*** Opening MATERIAL FOR THE TASK ***

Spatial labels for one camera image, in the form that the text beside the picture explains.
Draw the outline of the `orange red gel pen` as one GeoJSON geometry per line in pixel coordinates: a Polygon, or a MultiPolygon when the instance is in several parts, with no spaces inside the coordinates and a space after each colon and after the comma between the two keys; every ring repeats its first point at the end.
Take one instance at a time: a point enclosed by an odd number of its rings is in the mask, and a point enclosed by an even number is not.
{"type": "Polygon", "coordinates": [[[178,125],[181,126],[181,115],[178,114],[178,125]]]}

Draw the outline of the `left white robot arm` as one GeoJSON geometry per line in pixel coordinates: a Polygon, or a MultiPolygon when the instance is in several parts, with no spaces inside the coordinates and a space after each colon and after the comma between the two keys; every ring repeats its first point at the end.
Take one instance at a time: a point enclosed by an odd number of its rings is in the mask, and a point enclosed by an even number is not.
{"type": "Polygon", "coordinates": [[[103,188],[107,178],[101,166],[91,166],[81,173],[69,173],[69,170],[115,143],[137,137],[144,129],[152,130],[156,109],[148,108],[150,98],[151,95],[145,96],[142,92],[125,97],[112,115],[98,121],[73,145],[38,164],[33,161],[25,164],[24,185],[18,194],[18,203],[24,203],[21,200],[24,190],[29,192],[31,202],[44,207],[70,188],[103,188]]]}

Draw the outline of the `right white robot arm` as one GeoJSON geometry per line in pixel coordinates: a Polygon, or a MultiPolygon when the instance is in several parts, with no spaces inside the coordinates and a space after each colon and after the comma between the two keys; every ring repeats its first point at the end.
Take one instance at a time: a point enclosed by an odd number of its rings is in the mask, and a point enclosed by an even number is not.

*** Closing MATERIAL FOR THE TASK ***

- **WHAT IS REQUIRED**
Write out all of the entries above, exactly and in full.

- **ANSWER BELOW**
Spatial labels for one camera image, in the form that the text beside the picture explains.
Draw the outline of the `orange red gel pen` as one GeoJSON geometry per line in pixel coordinates: a Polygon, or a MultiPolygon when the instance is in several parts, with no spaces inside the coordinates and a space after each colon and after the comma between the two keys; every ring repeats its first point at the end.
Take one instance at a time: a point enclosed by an odd number of its rings is in the mask, and a point enclosed by an even number is not.
{"type": "Polygon", "coordinates": [[[178,125],[181,126],[181,115],[178,114],[178,125]]]}

Draw the outline of the `left white robot arm` as one GeoJSON geometry per line in pixel coordinates: a Polygon, or a MultiPolygon when the instance is in several parts, with no spaces inside the coordinates and a space after each colon and after the comma between the two keys; every ring repeats its first point at the end.
Take one instance at a time: a point enclosed by an odd number of its rings is in the mask, and a point enclosed by an even number is not.
{"type": "Polygon", "coordinates": [[[103,188],[107,178],[101,166],[91,166],[81,173],[69,173],[69,170],[115,143],[137,137],[144,129],[152,130],[156,109],[148,108],[150,98],[151,95],[145,96],[142,92],[125,97],[112,115],[98,121],[73,145],[38,164],[33,161],[25,164],[24,185],[18,194],[18,203],[24,203],[21,200],[24,190],[29,192],[31,202],[44,207],[70,188],[103,188]]]}

Draw the outline of the `right white robot arm` as one GeoJSON geometry per line in pixel coordinates: a Polygon, or a MultiPolygon when the instance is in several parts, with no spaces inside the coordinates and a space after each colon and after the comma between the two keys; every ring repeats its first point at the end.
Take one instance at a time: a point enclosed by an odd number of its rings is in the mask, and a point enclosed by an even number is not.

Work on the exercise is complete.